To solve that problem, the Voting Rights Act created a second and much more restrictive pre-emptive enforcement mechanism, that was applied to those jurisdictions that were especially discriminatory in 1964.

Once those jurisdictions had been made to adopt nondiscriminatory laws, they were forbidden from making any changes, large or small, to their voting procedures, without getting approval, in advance, from the U.S. Attorney General.

This “preclearance” provision was recognized at the time as an extraordinary measure, because it imposed a very significant burden on some communities but not others, and because it is an action that interferes directly with the ordinary prerogatives of self-government.

It was originally authorized to last for only five years, and it was expected that in those five years, firm government action would put an end to the most discriminatory practices. Since then, the provision has been reauthorized four more times.

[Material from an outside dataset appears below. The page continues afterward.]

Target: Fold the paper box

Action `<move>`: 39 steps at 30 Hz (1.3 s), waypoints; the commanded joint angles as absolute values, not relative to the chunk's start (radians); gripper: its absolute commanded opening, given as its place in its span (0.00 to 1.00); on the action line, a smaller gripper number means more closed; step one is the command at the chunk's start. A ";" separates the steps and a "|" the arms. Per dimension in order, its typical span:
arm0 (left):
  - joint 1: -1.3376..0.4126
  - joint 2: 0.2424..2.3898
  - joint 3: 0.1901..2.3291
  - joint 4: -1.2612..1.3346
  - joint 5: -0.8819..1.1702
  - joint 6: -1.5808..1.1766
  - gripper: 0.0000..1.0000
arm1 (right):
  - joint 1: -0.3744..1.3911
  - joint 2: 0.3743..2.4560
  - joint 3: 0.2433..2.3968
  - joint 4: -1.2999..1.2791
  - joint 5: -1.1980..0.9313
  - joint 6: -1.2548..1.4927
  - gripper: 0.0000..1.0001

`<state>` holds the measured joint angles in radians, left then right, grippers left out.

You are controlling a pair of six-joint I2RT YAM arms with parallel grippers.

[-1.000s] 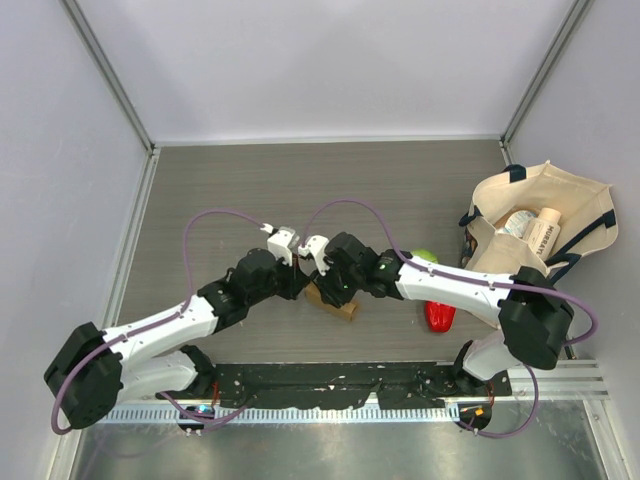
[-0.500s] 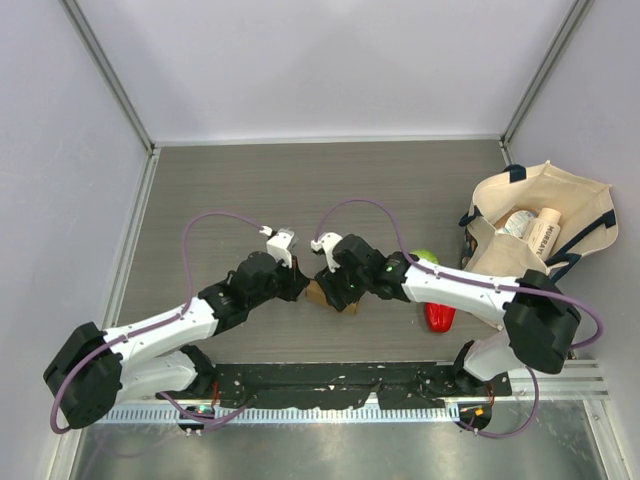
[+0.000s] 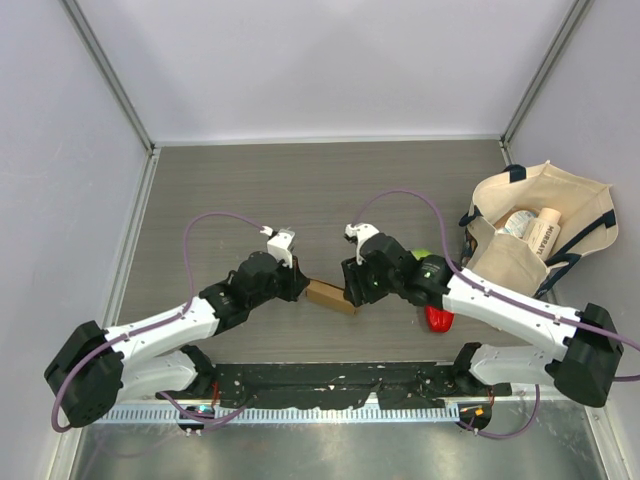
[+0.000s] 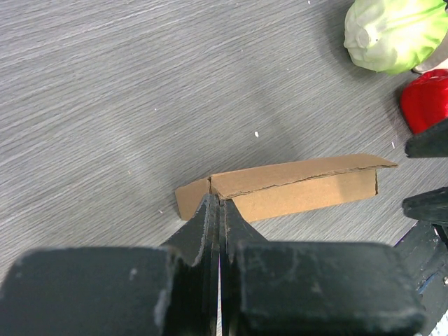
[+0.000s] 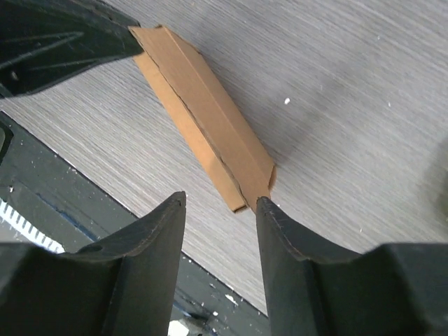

The question before the court now is whether this “preclearance” provision, in its current form, still makes sense today. The gross abuses it was designed to arrest vanished long ago, and it is hard see that there is anything reasonable in punishing some states and communities today based on what was done in 1964.

Today, in some of the covered states in the deep south, blacks vote at a higher rate than whites, while in several other jurisdictions not covered by the “preclearance” requirement, one can find distressingly large shortfalls in minority voter registration and turnout.

On the other hand, some problems clearly remain in the covered jurisdictions, and the particular county bringing the lawsuit seems to have a record that could well justify strict supervision by the national government.

Moreover, the powers granted to Congress by the Reconstruction Amendments are vast and sweeping, and the Court may feel obliged to defer to the judgment of Congress that the “preclearance” provision is needed — even if it wouldn’t come to the same judgment itself.

Whichever way the Court decides regarding the “preclearance” provision, however, there is one point on which both sides agree: The Voting Rights Act has made what Solicitor General Donald Verrilli calls a “huge difference in transforming the culture of blatantly racist vote suppression that characterized parts of this country for a century.”

Joseph R. Reisert is associate professor of American constitutional law and chairman of the department of government at Colby College in Waterville.